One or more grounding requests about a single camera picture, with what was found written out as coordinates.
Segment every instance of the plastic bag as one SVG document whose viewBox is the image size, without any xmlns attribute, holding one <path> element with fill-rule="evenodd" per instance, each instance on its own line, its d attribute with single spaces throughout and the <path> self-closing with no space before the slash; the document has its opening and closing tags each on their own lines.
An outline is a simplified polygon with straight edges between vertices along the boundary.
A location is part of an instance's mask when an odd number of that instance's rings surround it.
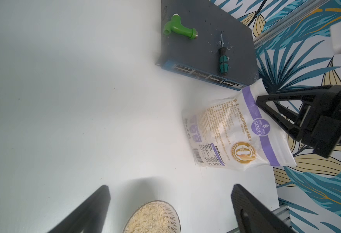
<svg viewBox="0 0 341 233">
<path fill-rule="evenodd" d="M 286 133 L 256 105 L 262 95 L 267 92 L 259 79 L 234 97 L 212 101 L 200 111 L 182 112 L 198 165 L 241 171 L 266 164 L 296 166 Z"/>
</svg>

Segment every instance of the purple stripe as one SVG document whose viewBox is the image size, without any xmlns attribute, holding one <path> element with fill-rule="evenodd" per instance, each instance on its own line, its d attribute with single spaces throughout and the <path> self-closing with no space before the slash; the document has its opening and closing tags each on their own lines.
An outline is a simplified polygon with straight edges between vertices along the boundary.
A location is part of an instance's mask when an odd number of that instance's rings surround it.
<svg viewBox="0 0 341 233">
<path fill-rule="evenodd" d="M 196 119 L 196 122 L 195 122 L 196 133 L 198 134 L 199 142 L 201 142 L 201 136 L 200 136 L 199 129 L 198 129 L 197 117 L 196 117 L 196 115 L 193 115 L 192 117 L 195 117 L 195 119 Z"/>
<path fill-rule="evenodd" d="M 263 151 L 266 155 L 266 158 L 270 162 L 270 166 L 280 167 L 277 157 L 275 156 L 275 153 L 273 151 L 273 148 L 271 147 L 269 137 L 267 135 L 260 137 L 260 141 L 261 141 L 261 146 L 263 148 Z"/>
<path fill-rule="evenodd" d="M 245 88 L 243 88 L 242 93 L 243 93 L 243 97 L 245 100 L 245 104 L 247 105 L 248 110 L 250 111 L 252 118 L 253 119 L 261 118 L 260 111 L 258 110 L 258 107 L 256 105 L 256 101 L 252 96 L 250 87 L 246 86 Z"/>
<path fill-rule="evenodd" d="M 222 160 L 221 160 L 221 158 L 220 158 L 220 155 L 219 155 L 218 152 L 216 151 L 215 145 L 214 145 L 213 143 L 211 143 L 211 144 L 212 144 L 213 150 L 215 151 L 215 154 L 216 154 L 216 157 L 217 157 L 218 161 L 220 161 L 221 165 L 225 166 L 225 164 L 222 162 Z"/>
<path fill-rule="evenodd" d="M 252 96 L 250 87 L 246 86 L 245 88 L 243 88 L 242 93 L 243 93 L 245 104 L 247 105 L 248 110 L 251 113 L 252 119 L 254 120 L 257 118 L 261 118 L 260 111 L 256 105 L 255 99 Z M 262 149 L 265 153 L 267 160 L 269 160 L 270 162 L 270 166 L 280 166 L 277 160 L 277 157 L 275 156 L 275 153 L 273 151 L 273 148 L 271 146 L 269 137 L 267 135 L 259 136 L 259 137 L 260 137 Z"/>
</svg>

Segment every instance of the screwdriver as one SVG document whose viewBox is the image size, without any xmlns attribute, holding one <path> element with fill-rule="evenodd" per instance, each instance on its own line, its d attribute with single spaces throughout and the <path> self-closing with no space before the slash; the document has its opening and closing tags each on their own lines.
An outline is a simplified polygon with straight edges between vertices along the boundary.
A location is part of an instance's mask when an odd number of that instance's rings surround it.
<svg viewBox="0 0 341 233">
<path fill-rule="evenodd" d="M 229 71 L 228 57 L 226 57 L 227 48 L 224 47 L 222 42 L 222 31 L 221 31 L 221 48 L 218 49 L 219 54 L 219 70 L 222 76 L 227 76 Z"/>
</svg>

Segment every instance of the barcode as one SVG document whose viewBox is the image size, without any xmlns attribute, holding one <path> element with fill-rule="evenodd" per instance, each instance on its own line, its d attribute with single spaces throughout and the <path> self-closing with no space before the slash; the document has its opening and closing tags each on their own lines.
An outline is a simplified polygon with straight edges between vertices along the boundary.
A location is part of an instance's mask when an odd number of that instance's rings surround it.
<svg viewBox="0 0 341 233">
<path fill-rule="evenodd" d="M 203 163 L 203 160 L 202 160 L 201 157 L 200 157 L 200 154 L 199 154 L 198 149 L 193 148 L 192 150 L 194 151 L 194 155 L 195 155 L 196 160 L 197 160 L 198 162 L 200 162 L 200 163 Z"/>
</svg>

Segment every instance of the leaf pattern wallpaper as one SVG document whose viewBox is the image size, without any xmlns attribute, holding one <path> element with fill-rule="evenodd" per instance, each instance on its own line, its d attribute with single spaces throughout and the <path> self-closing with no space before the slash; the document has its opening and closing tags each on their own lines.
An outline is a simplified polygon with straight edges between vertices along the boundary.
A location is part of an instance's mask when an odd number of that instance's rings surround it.
<svg viewBox="0 0 341 233">
<path fill-rule="evenodd" d="M 239 19 L 246 25 L 252 22 L 250 27 L 256 36 L 279 21 L 287 8 L 294 9 L 301 3 L 291 2 L 272 14 L 263 11 L 265 7 L 256 12 L 248 10 Z M 341 85 L 341 54 L 333 53 L 329 30 L 340 21 L 341 0 L 330 0 L 257 48 L 258 71 L 268 92 Z M 299 112 L 302 103 L 281 104 Z M 290 207 L 294 230 L 341 233 L 341 145 L 326 159 L 289 136 L 287 141 L 297 166 L 273 170 L 278 197 Z"/>
<path fill-rule="evenodd" d="M 306 0 L 210 0 L 251 28 L 257 37 Z"/>
</svg>

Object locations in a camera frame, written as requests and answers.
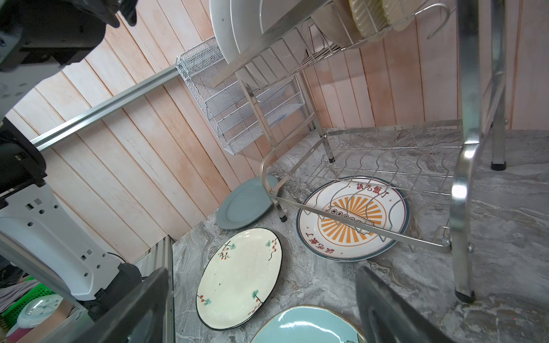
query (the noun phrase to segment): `wire basket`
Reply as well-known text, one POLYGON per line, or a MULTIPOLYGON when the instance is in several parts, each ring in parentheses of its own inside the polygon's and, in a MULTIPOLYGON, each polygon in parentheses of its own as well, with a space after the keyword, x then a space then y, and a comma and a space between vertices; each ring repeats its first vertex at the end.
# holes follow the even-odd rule
MULTIPOLYGON (((215 37, 181 54, 176 60, 177 70, 221 145, 235 155, 258 139, 263 130, 236 75, 231 75, 217 87, 210 86, 215 75, 225 66, 227 62, 215 37)), ((271 127, 305 104, 301 92, 295 91, 292 78, 259 92, 256 98, 271 127)))

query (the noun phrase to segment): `metal rail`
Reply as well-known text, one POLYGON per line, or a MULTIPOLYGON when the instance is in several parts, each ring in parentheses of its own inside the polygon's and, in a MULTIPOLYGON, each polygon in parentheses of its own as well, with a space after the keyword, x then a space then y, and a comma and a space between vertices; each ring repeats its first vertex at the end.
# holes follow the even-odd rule
POLYGON ((135 86, 132 86, 112 98, 100 103, 99 105, 90 108, 81 115, 78 115, 71 120, 67 120, 58 127, 41 134, 31 140, 31 143, 34 144, 38 151, 44 151, 54 144, 61 142, 68 136, 83 130, 96 121, 105 118, 109 114, 116 112, 127 104, 137 100, 153 89, 162 86, 177 76, 179 76, 179 72, 174 65, 166 68, 146 80, 141 81, 135 86))

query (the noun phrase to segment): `blue plate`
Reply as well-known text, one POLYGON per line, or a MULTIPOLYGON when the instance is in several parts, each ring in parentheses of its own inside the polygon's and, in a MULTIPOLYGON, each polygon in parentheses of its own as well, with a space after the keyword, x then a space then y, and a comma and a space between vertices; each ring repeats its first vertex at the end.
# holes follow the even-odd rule
MULTIPOLYGON (((271 188, 278 179, 267 175, 271 188)), ((256 221, 272 202, 259 177, 248 180, 237 187, 217 210, 217 225, 225 230, 236 230, 256 221)))
POLYGON ((364 335, 344 318, 322 307, 296 306, 272 317, 251 343, 364 343, 364 335))

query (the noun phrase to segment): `floral plate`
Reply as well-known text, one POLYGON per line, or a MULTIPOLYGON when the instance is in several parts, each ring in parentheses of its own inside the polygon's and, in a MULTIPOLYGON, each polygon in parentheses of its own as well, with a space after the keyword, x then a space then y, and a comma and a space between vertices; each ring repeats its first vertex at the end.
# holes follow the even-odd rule
POLYGON ((254 228, 226 241, 208 262, 197 291, 198 317, 208 328, 244 324, 275 288, 282 247, 270 230, 254 228))
MULTIPOLYGON (((314 191, 305 205, 354 221, 403 233, 410 211, 405 197, 379 178, 355 176, 328 182, 314 191)), ((316 213, 299 210, 298 234, 314 253, 337 261, 359 261, 381 254, 396 241, 353 228, 316 213)))

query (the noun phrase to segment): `rubber foot cap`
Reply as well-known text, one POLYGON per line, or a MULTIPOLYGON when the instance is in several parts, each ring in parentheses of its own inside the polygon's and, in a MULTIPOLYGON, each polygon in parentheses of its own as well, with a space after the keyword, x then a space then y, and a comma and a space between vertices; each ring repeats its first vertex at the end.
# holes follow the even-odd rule
POLYGON ((496 170, 496 171, 505 170, 505 169, 507 169, 507 162, 505 162, 504 164, 494 164, 494 163, 492 163, 490 168, 492 168, 492 170, 496 170))
POLYGON ((472 291, 470 296, 466 295, 466 294, 463 294, 463 293, 460 293, 458 291, 454 291, 454 293, 456 294, 458 299, 460 299, 461 301, 466 302, 466 303, 474 303, 475 300, 476 300, 475 291, 472 291))

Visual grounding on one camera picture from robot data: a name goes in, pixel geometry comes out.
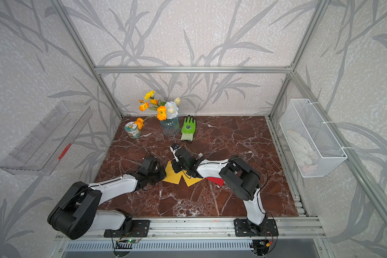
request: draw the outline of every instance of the clear acrylic shelf
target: clear acrylic shelf
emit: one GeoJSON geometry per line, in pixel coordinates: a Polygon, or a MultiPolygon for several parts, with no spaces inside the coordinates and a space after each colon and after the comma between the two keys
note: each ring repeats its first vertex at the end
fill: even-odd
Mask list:
{"type": "Polygon", "coordinates": [[[50,175],[92,115],[88,105],[60,102],[0,168],[13,175],[50,175]]]}

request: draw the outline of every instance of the jar lid
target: jar lid
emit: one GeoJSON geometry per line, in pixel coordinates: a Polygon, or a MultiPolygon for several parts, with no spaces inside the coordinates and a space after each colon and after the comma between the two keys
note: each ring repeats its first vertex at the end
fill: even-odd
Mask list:
{"type": "Polygon", "coordinates": [[[135,122],[128,122],[125,126],[124,129],[128,132],[135,131],[136,128],[138,128],[138,125],[135,124],[135,122]]]}

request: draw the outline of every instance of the white rose
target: white rose
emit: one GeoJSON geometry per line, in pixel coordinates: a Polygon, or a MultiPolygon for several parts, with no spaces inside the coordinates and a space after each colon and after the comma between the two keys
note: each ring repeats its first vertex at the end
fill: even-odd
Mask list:
{"type": "Polygon", "coordinates": [[[181,104],[181,99],[180,98],[176,98],[174,100],[174,102],[175,102],[176,105],[179,105],[179,104],[181,104]]]}
{"type": "Polygon", "coordinates": [[[178,116],[178,106],[173,101],[168,101],[165,104],[166,107],[166,119],[172,119],[178,116]]]}

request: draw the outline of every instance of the artificial flower
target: artificial flower
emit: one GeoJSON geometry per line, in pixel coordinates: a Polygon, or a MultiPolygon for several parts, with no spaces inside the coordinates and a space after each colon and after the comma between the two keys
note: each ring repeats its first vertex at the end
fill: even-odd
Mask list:
{"type": "Polygon", "coordinates": [[[176,98],[174,100],[174,102],[175,102],[176,105],[179,105],[181,103],[181,99],[180,98],[176,98]]]}
{"type": "Polygon", "coordinates": [[[179,108],[178,106],[176,106],[175,102],[173,101],[166,102],[165,108],[166,108],[166,117],[168,119],[172,119],[178,116],[179,108]]]}
{"type": "Polygon", "coordinates": [[[149,92],[146,93],[146,95],[145,95],[145,100],[149,100],[149,98],[151,98],[154,94],[155,94],[155,91],[154,91],[154,90],[149,91],[149,92]]]}
{"type": "Polygon", "coordinates": [[[140,109],[141,111],[145,111],[145,110],[148,109],[148,108],[149,108],[149,103],[148,103],[148,102],[145,102],[144,104],[142,104],[142,105],[139,106],[139,109],[140,109]]]}
{"type": "Polygon", "coordinates": [[[138,119],[136,119],[135,124],[138,125],[139,130],[142,129],[142,127],[145,127],[145,125],[143,124],[143,119],[140,117],[138,117],[138,119]]]}
{"type": "Polygon", "coordinates": [[[160,121],[163,121],[166,119],[166,107],[160,106],[158,107],[158,115],[156,116],[160,121]]]}

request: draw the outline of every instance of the glass vase
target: glass vase
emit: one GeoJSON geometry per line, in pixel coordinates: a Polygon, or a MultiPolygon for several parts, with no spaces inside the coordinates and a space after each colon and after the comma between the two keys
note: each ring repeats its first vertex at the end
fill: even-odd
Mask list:
{"type": "Polygon", "coordinates": [[[179,119],[178,117],[172,118],[172,119],[165,119],[162,121],[159,121],[160,125],[162,126],[163,133],[166,136],[174,136],[179,133],[179,119]]]}

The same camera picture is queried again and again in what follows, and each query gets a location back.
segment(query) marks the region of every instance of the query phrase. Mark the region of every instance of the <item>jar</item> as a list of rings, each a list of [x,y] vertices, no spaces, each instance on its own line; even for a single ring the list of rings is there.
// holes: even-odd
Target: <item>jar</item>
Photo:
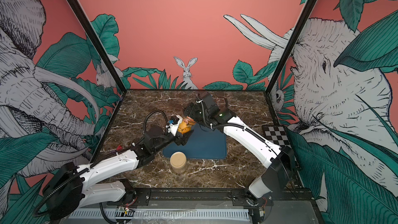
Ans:
[[[182,152],[175,152],[170,157],[170,164],[177,174],[182,174],[186,171],[188,164],[187,164],[187,157]]]

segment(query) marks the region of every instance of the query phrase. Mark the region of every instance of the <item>tan lid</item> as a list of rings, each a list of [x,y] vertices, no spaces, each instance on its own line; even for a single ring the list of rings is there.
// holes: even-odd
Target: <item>tan lid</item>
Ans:
[[[187,157],[185,157],[185,154],[182,152],[175,152],[170,157],[170,164],[175,169],[181,169],[182,167],[185,166],[186,162],[187,162]]]

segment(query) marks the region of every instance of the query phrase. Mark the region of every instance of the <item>brown marble surface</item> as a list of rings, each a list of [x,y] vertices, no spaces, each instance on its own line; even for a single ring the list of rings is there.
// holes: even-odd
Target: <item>brown marble surface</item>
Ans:
[[[118,145],[127,147],[142,136],[142,122],[153,110],[163,110],[167,117],[182,114],[183,108],[194,101],[194,91],[128,91],[120,107],[112,128],[102,147],[103,152],[116,149]],[[210,92],[214,100],[223,104],[226,97],[229,108],[252,129],[263,135],[261,125],[272,124],[272,118],[263,92]],[[159,114],[148,121],[164,126]],[[133,171],[123,172],[105,182],[127,178],[134,187],[198,187],[198,188],[238,188],[248,186],[261,175],[265,168],[258,159],[231,137],[226,137],[227,157],[219,160],[188,159],[188,168],[182,175],[172,171],[170,160],[162,152],[148,165]]]

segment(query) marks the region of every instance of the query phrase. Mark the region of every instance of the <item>blue mat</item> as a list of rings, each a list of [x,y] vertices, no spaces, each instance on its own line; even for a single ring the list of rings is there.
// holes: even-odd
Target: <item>blue mat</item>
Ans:
[[[195,124],[192,129],[194,131],[186,145],[177,146],[173,142],[163,149],[163,156],[171,157],[174,152],[182,152],[187,158],[224,159],[226,157],[224,133],[199,126],[199,124]]]

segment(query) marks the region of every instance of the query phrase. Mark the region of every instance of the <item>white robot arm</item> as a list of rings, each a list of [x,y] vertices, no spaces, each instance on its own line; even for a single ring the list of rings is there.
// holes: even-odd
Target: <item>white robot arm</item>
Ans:
[[[155,112],[150,113],[145,123]],[[119,152],[106,155],[99,161],[75,167],[72,163],[64,165],[43,189],[43,200],[35,208],[34,215],[49,214],[51,220],[67,216],[76,208],[105,201],[117,202],[127,191],[134,191],[128,180],[113,183],[100,183],[118,173],[142,167],[154,159],[156,152],[171,142],[185,145],[193,131],[179,132],[183,118],[179,115],[167,120],[166,131],[161,127],[152,127],[137,144]],[[261,198],[264,194],[284,187],[292,176],[294,166],[293,152],[290,148],[266,140],[247,126],[234,112],[227,107],[218,108],[209,93],[197,96],[196,104],[191,103],[184,109],[187,120],[217,128],[227,136],[234,138],[247,150],[253,153],[267,168],[266,173],[256,178],[248,191]],[[47,202],[48,210],[38,213]]]

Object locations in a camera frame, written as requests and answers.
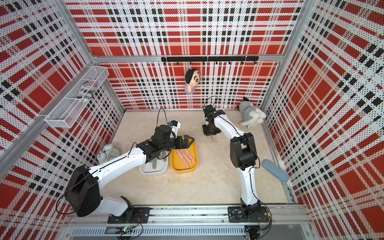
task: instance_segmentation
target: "white wire basket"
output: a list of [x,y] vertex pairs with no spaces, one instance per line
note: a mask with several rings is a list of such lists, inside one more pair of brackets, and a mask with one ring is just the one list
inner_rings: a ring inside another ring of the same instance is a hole
[[[45,118],[51,127],[71,128],[89,101],[94,99],[95,92],[109,75],[106,67],[92,66],[88,68],[80,81]],[[82,96],[79,96],[79,91],[84,89],[83,84],[86,81],[92,87],[84,90]]]

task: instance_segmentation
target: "plastic bin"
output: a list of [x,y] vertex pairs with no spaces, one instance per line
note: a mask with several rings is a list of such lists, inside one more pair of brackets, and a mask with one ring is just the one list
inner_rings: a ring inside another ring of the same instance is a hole
[[196,170],[197,165],[199,164],[199,159],[197,158],[197,150],[196,150],[196,144],[192,143],[192,145],[188,148],[188,152],[192,155],[192,157],[195,159],[195,162],[189,162],[189,168],[185,167],[185,164],[183,163],[183,160],[179,157],[176,151],[172,151],[170,154],[170,162],[172,169],[177,173],[187,173],[187,172],[193,172]]
[[[161,152],[159,158],[163,158],[168,154],[167,151]],[[140,165],[139,170],[144,175],[159,176],[163,175],[168,169],[168,158],[166,159],[154,159],[156,161],[156,167],[153,168],[153,162],[147,162],[146,164]]]

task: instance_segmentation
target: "cartoon face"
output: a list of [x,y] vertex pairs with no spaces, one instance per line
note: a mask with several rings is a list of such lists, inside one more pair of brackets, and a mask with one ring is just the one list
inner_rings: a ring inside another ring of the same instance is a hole
[[194,71],[191,82],[188,85],[191,87],[196,87],[199,81],[200,81],[200,72]]

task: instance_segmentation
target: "white tray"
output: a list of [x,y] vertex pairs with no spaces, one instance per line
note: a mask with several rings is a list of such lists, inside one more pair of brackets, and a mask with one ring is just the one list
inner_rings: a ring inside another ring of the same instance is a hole
[[[162,152],[159,158],[165,157],[167,154],[168,153],[166,151]],[[165,160],[166,161],[164,161],[164,159],[154,159],[153,161],[156,161],[156,168],[153,168],[152,162],[147,162],[146,164],[140,165],[140,172],[144,175],[150,176],[163,175],[168,169],[168,157]]]

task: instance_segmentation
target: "alarm clock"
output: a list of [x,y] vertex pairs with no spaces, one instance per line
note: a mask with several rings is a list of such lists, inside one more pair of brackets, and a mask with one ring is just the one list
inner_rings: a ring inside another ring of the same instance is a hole
[[113,148],[112,144],[105,145],[102,150],[97,154],[97,160],[99,164],[103,164],[109,160],[112,160],[120,156],[119,150]]

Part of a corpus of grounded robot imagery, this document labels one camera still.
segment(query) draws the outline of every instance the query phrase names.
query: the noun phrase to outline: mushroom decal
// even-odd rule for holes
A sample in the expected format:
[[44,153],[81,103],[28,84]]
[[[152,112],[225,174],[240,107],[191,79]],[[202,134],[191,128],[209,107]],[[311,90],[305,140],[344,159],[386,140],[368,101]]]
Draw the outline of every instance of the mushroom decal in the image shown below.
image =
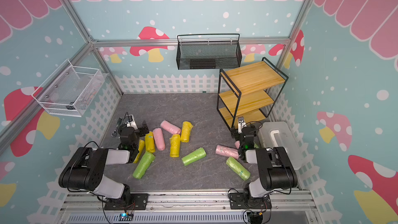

===============

All that is needed is the number of lines in the listing holding the word "grounding".

Task result:
2